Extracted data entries
☆ ☆ ☆ ☆ ☆ ☆ ☆

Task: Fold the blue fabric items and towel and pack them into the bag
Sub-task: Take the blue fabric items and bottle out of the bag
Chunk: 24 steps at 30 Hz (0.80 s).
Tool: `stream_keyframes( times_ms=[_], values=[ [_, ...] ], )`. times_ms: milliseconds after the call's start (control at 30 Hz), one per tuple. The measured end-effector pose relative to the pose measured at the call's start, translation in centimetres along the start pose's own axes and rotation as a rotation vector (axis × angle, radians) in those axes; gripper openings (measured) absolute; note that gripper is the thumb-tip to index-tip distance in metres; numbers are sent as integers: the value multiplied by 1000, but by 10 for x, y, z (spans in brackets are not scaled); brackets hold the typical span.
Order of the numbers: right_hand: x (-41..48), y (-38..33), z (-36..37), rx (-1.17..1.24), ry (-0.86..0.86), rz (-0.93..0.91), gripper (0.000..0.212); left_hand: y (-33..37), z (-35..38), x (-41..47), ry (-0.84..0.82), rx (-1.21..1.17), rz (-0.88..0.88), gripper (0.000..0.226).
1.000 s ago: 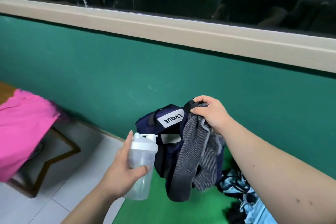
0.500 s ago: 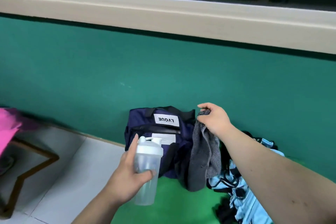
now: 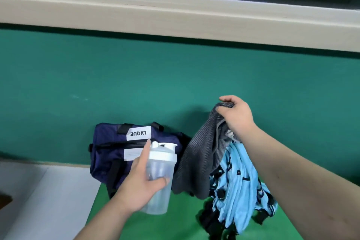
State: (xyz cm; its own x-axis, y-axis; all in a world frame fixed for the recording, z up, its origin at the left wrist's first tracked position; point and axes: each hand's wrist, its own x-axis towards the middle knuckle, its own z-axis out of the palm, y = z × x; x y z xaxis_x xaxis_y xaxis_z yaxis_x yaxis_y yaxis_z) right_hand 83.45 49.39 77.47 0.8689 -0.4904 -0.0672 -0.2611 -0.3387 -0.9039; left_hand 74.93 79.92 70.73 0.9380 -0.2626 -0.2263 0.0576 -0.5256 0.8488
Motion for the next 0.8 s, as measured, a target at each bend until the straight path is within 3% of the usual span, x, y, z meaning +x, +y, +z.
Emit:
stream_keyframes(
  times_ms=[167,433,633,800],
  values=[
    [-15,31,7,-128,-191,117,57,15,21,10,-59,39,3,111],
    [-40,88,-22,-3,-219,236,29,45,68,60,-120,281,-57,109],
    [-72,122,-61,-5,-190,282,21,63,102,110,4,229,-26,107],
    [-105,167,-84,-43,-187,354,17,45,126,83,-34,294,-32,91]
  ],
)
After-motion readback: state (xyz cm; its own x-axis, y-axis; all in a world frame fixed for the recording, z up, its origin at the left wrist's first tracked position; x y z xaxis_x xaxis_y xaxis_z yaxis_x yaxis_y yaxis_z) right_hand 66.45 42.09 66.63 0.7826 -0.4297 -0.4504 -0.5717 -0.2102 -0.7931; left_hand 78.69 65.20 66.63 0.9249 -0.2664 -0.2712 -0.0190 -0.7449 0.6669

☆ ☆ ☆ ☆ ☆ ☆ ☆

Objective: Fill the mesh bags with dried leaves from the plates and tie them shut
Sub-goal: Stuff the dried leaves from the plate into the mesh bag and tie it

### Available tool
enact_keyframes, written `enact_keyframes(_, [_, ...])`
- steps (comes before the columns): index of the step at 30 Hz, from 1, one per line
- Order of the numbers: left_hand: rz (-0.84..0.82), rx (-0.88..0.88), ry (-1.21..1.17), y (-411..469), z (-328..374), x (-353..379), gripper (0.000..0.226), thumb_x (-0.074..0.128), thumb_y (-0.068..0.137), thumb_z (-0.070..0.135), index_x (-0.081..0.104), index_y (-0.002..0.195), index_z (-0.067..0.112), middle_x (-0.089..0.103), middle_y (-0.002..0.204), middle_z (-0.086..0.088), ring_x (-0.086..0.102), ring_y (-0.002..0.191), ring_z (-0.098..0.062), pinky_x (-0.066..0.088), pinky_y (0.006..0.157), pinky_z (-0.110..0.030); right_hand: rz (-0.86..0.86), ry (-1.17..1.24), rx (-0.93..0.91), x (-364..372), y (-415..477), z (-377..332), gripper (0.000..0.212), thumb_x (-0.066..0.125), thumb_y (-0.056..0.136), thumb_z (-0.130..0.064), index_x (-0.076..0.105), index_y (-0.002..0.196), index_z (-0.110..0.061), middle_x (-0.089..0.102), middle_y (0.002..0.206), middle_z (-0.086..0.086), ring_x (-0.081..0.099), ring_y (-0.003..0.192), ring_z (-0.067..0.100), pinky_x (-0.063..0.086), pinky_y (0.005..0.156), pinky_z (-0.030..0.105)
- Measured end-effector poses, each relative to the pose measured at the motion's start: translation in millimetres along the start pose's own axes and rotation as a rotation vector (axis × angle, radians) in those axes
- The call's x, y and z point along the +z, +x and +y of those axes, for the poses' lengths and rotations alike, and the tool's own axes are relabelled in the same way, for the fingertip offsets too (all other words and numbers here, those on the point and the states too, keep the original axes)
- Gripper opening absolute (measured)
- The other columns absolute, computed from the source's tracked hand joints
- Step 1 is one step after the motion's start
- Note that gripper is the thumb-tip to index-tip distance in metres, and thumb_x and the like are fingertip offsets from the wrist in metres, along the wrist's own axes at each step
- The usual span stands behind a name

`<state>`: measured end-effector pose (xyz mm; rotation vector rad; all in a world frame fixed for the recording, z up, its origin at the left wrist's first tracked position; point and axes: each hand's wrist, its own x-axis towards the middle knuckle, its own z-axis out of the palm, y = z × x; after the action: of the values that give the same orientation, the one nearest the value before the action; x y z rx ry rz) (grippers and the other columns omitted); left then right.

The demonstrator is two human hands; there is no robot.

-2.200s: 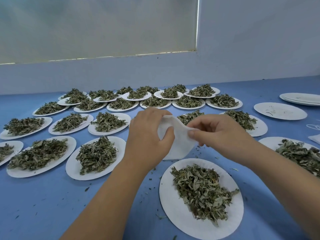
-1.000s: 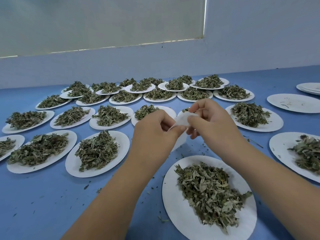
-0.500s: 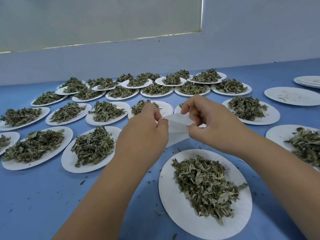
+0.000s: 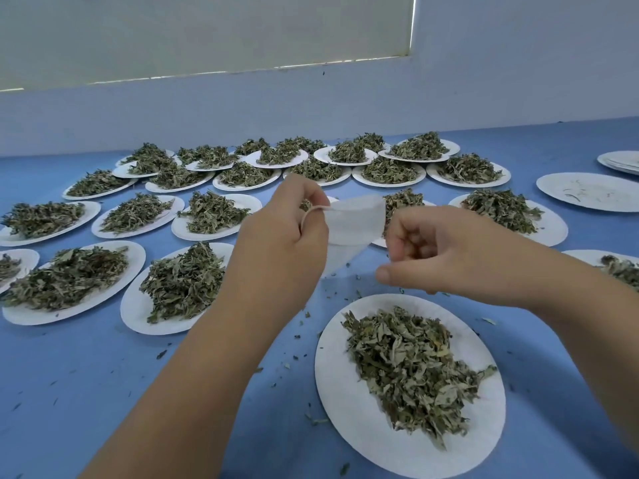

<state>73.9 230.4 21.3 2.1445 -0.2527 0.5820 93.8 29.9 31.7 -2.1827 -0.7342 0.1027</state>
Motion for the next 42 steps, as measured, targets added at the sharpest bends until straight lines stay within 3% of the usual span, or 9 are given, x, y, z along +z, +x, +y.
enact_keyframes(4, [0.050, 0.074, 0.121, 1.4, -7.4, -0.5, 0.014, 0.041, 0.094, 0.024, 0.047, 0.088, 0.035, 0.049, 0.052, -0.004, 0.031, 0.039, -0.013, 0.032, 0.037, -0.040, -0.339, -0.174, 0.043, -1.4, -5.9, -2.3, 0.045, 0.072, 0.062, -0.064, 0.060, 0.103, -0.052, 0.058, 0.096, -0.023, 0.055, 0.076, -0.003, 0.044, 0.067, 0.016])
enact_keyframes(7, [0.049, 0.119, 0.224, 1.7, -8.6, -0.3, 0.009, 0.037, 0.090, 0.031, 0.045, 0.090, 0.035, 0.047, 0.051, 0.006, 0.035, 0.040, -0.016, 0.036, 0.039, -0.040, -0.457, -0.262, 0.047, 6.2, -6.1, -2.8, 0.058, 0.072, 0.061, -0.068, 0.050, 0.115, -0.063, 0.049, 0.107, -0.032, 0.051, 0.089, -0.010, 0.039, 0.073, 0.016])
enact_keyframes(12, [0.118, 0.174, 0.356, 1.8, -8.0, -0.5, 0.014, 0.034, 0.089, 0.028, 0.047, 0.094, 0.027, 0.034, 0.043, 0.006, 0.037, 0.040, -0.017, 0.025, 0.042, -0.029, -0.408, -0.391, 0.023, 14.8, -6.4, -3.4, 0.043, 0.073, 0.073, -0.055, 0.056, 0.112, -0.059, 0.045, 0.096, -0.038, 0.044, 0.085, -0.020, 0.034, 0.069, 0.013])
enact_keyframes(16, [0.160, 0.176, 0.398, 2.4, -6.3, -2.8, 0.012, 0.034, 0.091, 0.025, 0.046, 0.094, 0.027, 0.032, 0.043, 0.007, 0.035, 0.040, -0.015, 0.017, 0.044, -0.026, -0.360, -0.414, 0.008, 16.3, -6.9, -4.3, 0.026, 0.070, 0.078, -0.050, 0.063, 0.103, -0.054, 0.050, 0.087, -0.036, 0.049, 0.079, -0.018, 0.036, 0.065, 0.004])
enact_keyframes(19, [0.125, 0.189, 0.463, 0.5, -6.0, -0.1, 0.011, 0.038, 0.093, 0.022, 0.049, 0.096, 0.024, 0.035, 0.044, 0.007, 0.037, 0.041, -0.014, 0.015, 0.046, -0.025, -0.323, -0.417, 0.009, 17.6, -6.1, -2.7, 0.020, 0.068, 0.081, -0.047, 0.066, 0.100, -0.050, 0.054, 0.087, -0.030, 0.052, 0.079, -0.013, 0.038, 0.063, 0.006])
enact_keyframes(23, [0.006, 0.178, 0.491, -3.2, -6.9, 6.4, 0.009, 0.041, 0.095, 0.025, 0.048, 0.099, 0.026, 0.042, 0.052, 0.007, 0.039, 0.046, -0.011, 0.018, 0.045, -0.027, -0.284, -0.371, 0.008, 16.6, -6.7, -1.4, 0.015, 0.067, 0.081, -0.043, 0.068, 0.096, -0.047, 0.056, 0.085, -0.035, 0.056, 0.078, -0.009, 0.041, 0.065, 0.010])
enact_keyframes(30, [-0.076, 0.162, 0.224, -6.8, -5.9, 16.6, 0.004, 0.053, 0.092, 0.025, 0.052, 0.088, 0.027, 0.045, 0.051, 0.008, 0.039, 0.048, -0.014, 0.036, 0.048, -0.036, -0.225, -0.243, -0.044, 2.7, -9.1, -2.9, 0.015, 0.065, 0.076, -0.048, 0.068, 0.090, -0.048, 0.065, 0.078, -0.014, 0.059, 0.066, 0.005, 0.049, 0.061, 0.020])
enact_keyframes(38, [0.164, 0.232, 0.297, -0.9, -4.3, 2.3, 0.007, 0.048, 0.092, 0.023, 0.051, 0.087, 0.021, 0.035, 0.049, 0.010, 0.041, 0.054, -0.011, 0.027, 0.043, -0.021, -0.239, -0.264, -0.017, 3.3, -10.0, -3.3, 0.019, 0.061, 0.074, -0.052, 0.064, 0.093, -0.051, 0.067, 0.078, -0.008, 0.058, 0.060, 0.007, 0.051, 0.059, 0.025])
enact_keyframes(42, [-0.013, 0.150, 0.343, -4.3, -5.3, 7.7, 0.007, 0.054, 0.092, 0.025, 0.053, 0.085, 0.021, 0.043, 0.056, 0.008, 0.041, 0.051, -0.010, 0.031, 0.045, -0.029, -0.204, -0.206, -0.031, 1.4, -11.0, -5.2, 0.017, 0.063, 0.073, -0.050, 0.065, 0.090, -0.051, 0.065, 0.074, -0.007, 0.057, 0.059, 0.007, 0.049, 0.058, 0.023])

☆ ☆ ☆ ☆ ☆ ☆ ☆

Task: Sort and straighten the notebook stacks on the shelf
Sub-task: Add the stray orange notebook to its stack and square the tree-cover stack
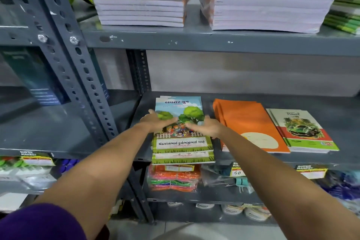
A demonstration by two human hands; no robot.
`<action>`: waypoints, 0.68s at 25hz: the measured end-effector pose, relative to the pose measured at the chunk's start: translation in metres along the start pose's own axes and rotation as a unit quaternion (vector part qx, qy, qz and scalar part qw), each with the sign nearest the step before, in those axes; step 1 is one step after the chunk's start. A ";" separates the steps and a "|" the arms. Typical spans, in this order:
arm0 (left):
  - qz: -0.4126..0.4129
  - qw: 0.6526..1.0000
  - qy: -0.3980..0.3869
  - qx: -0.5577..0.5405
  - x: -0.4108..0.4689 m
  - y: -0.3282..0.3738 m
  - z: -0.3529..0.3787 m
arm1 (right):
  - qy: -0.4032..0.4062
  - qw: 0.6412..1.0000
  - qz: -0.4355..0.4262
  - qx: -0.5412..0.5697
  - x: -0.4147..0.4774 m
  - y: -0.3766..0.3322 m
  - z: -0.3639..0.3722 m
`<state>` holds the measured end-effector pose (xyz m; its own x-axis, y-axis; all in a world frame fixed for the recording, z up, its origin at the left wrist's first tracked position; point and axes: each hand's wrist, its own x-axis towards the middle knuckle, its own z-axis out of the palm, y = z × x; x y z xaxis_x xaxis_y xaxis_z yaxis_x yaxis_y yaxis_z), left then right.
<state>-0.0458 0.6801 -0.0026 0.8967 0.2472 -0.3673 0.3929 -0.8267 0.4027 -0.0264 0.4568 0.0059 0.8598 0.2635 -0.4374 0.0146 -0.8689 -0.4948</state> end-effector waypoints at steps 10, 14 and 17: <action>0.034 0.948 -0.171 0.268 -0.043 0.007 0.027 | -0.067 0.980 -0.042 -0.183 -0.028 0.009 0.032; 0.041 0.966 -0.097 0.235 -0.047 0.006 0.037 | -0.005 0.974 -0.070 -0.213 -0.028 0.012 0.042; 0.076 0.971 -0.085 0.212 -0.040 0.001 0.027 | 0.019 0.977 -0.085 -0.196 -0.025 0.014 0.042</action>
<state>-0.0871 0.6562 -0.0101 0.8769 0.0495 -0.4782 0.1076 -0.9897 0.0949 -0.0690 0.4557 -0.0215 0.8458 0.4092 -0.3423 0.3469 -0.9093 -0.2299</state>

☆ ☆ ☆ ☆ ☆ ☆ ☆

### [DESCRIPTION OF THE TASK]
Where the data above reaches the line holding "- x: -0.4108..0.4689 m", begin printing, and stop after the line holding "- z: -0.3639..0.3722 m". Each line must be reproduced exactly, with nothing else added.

### [ANSWER SPACE]
  - x: -0.4108..0.4689 m
  - y: -0.3282..0.3738 m
  - z: -0.3529..0.3787 m
arm1 (right):
  - qy: -0.4032..0.4062
  - qw: 0.6412..1.0000
  - qz: -0.4355..0.4262
  - qx: -0.5412..0.5697
  - x: -0.4147..0.4774 m
  - y: -0.3766..0.3322 m
  - z: -0.3639..0.3722 m

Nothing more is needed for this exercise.